Musgrave at once opened so sharp a fire that Sullivan’s whole line was for some minutes stopped; and Howe, looking for the most serious attack to fall on his left flank, reinforced his troops in that quarter so as to hold the militia at bay. But it was really on the British right that the danger was greatest. There the picquets had been driven back on their supports, though these had retired very steadily, contesting every yard of ground; and Greene was pushing his advance gradually forward, when the sound of tremendous firing about Chew’s house led him to believe that a general action had begun. In truth, Washington’s attack on the centre had been abruptly checked by the little band of the Fortieth in the house, who held on stoutly to their stronghold in utter contempt of the American artillery. Washington therefore decided to mask the house and to continue his advance; but, the ground being strongly enclosed, this was a matter of some difficulty.

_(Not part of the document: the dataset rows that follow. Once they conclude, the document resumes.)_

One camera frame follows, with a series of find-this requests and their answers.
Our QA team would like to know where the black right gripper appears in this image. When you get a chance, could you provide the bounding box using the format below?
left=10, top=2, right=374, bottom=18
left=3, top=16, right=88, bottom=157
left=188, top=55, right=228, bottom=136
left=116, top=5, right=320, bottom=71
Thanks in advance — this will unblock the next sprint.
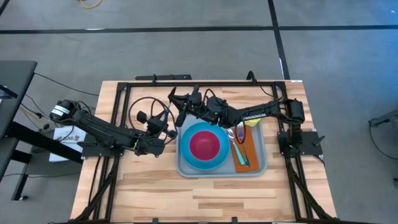
left=167, top=83, right=228, bottom=128

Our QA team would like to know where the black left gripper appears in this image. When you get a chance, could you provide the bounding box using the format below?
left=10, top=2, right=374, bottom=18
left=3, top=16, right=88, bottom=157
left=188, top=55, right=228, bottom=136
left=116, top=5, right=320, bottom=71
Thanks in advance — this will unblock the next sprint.
left=136, top=108, right=178, bottom=140

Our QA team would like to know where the blue plastic plate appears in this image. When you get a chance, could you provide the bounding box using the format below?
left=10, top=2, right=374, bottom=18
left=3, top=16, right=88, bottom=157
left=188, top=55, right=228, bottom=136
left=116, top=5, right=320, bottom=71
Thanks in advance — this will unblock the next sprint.
left=179, top=121, right=231, bottom=171

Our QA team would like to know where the pink plastic bowl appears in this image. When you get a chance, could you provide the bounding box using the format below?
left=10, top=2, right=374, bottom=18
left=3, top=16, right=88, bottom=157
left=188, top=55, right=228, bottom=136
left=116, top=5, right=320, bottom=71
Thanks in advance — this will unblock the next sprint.
left=188, top=130, right=221, bottom=162

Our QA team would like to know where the spoon with teal handle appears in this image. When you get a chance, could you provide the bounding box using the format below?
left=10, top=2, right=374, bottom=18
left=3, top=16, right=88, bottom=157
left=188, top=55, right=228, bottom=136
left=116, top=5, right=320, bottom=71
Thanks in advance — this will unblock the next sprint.
left=226, top=128, right=246, bottom=166

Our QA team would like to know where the yellow plastic cup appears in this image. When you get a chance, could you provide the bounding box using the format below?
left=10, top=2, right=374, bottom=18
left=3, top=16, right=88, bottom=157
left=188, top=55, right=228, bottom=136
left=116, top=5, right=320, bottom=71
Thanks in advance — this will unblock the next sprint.
left=242, top=118, right=262, bottom=128

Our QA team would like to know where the orange cloth napkin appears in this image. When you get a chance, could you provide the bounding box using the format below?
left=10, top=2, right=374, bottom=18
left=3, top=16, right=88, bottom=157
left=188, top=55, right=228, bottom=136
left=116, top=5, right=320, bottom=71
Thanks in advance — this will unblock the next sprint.
left=229, top=132, right=261, bottom=174

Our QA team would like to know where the grey plastic tray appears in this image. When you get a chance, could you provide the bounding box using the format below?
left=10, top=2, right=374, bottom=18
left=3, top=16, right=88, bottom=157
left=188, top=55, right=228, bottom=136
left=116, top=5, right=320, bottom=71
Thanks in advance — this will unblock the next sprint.
left=175, top=110, right=268, bottom=178

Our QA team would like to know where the black bar on table edge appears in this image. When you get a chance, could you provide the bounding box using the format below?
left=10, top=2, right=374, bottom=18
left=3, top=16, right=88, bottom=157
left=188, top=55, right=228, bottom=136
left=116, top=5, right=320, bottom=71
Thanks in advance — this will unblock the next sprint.
left=134, top=74, right=193, bottom=82

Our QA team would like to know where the white paper sheet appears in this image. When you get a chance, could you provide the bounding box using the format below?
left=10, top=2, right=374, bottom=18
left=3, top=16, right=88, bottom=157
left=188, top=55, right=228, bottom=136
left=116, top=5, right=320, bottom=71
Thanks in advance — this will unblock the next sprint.
left=49, top=124, right=90, bottom=163

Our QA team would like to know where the black desk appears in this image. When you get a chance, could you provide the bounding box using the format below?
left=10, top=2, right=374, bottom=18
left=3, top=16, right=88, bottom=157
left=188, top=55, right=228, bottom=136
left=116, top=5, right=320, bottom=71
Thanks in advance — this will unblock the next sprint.
left=0, top=60, right=84, bottom=202

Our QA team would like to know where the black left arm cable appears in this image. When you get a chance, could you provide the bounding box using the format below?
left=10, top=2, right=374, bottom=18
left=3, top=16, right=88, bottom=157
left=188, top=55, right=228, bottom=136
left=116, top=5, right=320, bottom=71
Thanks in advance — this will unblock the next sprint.
left=128, top=96, right=171, bottom=139

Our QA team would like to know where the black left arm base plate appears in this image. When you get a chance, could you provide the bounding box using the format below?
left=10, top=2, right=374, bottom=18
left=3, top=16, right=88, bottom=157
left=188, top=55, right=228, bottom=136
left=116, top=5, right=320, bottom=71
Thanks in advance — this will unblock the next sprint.
left=76, top=132, right=127, bottom=158

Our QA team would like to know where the black metal table frame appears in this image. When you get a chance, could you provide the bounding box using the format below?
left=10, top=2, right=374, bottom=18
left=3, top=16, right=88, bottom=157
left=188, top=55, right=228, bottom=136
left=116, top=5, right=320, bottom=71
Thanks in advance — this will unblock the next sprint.
left=67, top=80, right=340, bottom=224

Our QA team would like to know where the black floor cable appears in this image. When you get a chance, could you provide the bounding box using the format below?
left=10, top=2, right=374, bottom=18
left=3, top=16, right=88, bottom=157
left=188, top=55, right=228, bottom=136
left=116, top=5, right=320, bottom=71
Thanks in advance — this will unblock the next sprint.
left=33, top=72, right=100, bottom=97

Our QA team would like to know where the yellow floor cable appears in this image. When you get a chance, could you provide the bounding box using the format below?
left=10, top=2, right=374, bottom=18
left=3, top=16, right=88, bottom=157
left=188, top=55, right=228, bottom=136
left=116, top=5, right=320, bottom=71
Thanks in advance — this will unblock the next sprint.
left=80, top=0, right=104, bottom=9

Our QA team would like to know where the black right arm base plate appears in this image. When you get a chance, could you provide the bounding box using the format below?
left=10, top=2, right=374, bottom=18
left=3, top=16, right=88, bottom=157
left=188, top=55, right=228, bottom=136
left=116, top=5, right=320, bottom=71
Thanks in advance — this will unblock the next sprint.
left=277, top=129, right=326, bottom=157

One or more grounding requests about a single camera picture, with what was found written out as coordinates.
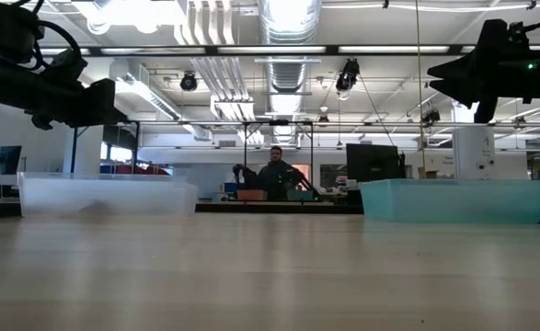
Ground person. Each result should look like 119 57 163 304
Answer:
256 145 301 201

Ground black computer monitor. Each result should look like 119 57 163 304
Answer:
346 143 402 184

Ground clear plastic bin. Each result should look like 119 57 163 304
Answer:
18 171 201 218

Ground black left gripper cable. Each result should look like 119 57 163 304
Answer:
34 17 86 70

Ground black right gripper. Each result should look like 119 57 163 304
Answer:
427 43 540 124

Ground small tilted monitor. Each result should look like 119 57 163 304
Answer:
0 144 24 176

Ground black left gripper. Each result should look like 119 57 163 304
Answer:
0 53 129 131

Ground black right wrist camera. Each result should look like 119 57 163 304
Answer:
478 17 512 47

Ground white ceiling pipes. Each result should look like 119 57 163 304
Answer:
172 0 258 123

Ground teal plastic bin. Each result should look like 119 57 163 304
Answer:
359 177 540 225

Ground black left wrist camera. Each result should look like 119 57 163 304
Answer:
43 48 89 84

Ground hanging thin cord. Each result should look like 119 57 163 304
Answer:
414 0 427 180

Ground small orange background bin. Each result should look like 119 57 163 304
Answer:
236 188 267 201

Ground overhead light bar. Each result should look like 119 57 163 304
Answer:
39 43 477 58

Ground silver round ventilation duct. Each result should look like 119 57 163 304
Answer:
256 0 322 146

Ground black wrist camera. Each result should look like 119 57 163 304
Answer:
478 17 512 47
43 48 89 84

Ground black background frame rig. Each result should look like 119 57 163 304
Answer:
69 120 141 176
242 120 316 185

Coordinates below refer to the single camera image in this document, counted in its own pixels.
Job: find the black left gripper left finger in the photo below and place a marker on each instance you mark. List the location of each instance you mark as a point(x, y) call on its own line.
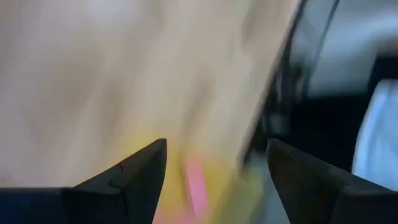
point(77, 205)

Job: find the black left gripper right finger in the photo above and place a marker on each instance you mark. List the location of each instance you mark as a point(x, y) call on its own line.
point(335, 205)

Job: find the green block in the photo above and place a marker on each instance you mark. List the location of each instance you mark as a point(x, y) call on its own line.
point(196, 186)

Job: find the yellow plastic bin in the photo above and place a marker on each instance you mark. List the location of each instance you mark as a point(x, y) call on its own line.
point(227, 193)

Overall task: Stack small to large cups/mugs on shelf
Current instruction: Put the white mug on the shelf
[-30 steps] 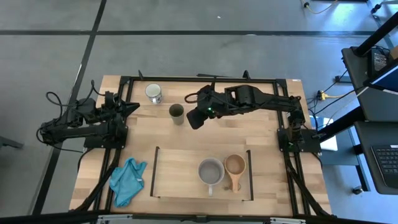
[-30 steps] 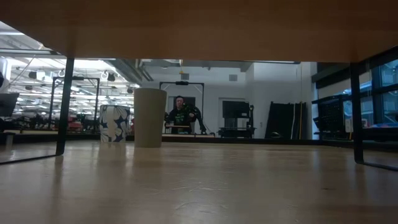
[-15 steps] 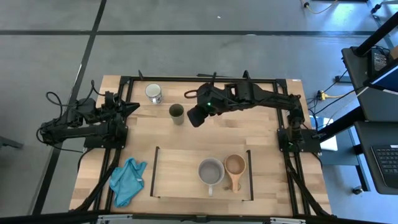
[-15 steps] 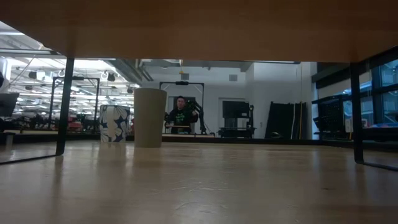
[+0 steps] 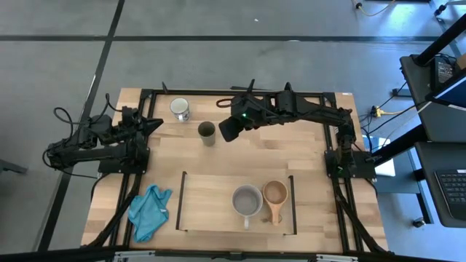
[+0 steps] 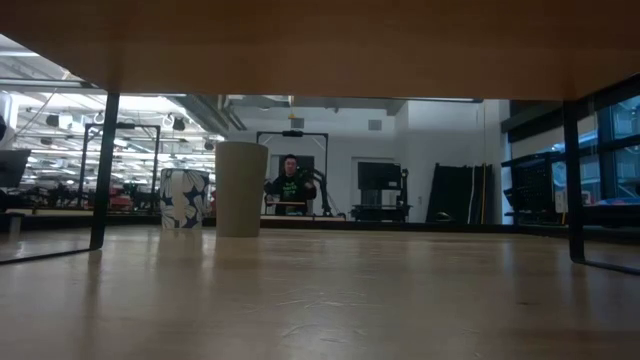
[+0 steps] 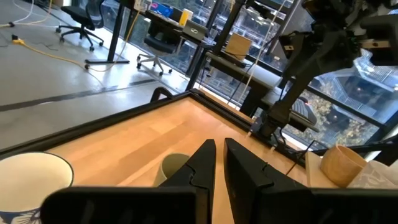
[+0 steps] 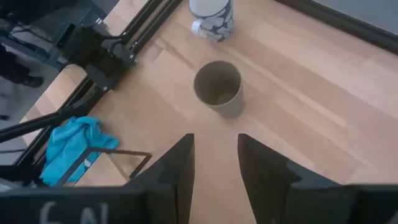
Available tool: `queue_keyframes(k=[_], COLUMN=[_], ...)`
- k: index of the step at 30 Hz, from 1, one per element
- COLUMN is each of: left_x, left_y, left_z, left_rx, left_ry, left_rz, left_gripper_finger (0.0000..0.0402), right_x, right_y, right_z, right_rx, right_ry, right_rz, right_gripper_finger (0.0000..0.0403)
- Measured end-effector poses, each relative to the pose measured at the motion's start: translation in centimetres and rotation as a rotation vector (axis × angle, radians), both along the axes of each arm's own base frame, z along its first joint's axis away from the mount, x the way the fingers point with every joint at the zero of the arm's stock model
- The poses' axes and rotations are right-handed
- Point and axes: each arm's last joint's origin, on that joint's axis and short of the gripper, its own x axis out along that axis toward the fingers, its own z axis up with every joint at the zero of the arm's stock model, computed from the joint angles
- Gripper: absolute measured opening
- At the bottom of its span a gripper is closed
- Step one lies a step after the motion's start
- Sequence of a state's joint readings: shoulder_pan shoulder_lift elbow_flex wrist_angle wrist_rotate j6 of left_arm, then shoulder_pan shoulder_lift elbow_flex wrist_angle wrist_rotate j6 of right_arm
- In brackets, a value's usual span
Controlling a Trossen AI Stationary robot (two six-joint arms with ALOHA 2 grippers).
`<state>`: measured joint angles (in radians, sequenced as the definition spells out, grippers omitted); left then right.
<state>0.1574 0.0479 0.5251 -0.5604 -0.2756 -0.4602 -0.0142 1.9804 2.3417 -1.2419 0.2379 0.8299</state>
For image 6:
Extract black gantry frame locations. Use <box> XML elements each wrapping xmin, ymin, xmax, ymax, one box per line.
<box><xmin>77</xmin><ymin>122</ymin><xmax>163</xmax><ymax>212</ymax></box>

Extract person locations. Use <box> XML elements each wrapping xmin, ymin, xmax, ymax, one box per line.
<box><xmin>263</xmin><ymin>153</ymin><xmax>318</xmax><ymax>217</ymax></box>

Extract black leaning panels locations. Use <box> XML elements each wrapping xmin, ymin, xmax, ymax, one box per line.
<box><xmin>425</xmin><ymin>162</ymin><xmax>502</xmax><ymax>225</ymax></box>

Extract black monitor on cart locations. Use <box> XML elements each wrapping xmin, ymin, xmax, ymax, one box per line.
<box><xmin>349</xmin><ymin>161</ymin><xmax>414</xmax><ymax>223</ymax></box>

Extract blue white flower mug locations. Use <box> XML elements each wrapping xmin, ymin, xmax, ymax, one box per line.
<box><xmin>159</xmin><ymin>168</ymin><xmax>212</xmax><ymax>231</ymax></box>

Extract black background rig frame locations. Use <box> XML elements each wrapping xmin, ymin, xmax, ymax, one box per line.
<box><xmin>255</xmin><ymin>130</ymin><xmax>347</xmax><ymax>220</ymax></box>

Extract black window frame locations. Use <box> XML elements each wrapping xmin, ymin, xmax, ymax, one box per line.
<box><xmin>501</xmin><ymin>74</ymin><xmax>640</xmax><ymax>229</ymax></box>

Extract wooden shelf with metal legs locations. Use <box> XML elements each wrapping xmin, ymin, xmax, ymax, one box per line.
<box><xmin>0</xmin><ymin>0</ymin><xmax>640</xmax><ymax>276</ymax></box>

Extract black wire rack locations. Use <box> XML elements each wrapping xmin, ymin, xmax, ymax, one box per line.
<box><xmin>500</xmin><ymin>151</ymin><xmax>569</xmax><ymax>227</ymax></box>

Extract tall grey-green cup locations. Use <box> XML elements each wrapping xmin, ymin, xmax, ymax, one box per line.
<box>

The result was that Sullivan’s division deployed prematurely on both sides of the road, and not, as had been prearranged, on the west side only. Greene, knowing nothing of this and unable to see anything in the fog, also deployed, as his orders bade him, with his right resting on the main road. Wholly unconscious that he was thus overlapping Sullivan’s left, he then opened his attack with vigour, guided only by the flashes of the musketry through the mist; and thus it came about that while Sullivan’s left brigade was hotly engaged with the British in front, it found itself harried by bullets from Greene’s brigade in rear.
Very pardonably the unlucky battalions were smitten with panic, and the disorder quickly spread to the whole of the American right, where it was increased by the action of General Grey, who, always calm and cool-headed, had wheeled up a brigade from the extreme British left upon Sullivan’s right flank. Almost simultaneously General Grant brought up the Fifth and Fifty-Fifth from the British right centre upon Sullivan’s left flank, and completed his discomfiture.
This movement was the more important since the American brigades on the Old York Road had forced back the Guards, Twenty-Fifth, and Twenty-Seventh from their camp to the village, where they held them hard pressed, capturing even several prisoners. By Grant’s advance these brigades of the extreme American left were isolated, in spite of their success; and Grey, withdrawing to the assistance of the Guards the bulk of the force which had been opposed to the militia on Howe’s left flank, speedily restored the balance of the scale in that quarter. Cornwallis too now hurried to the sound of the cannon with two more battalions from Philadelphia, and the Americans were soon in full retreat, though their left wing was recalled too late to save one regiment from being cut off. Thereby not only were the whole of the British prisoners recaptured, but four hundred Americans were taken in their stead.
The action lasted for two hours and a half, and was sharply fought throughout. The loss of Howe’s army was five hundred and seventeen killed and wounded, and fourteen prisoners; that of the Americans was six hundred and seventy-three killed and wounded, and four hundred prisoners.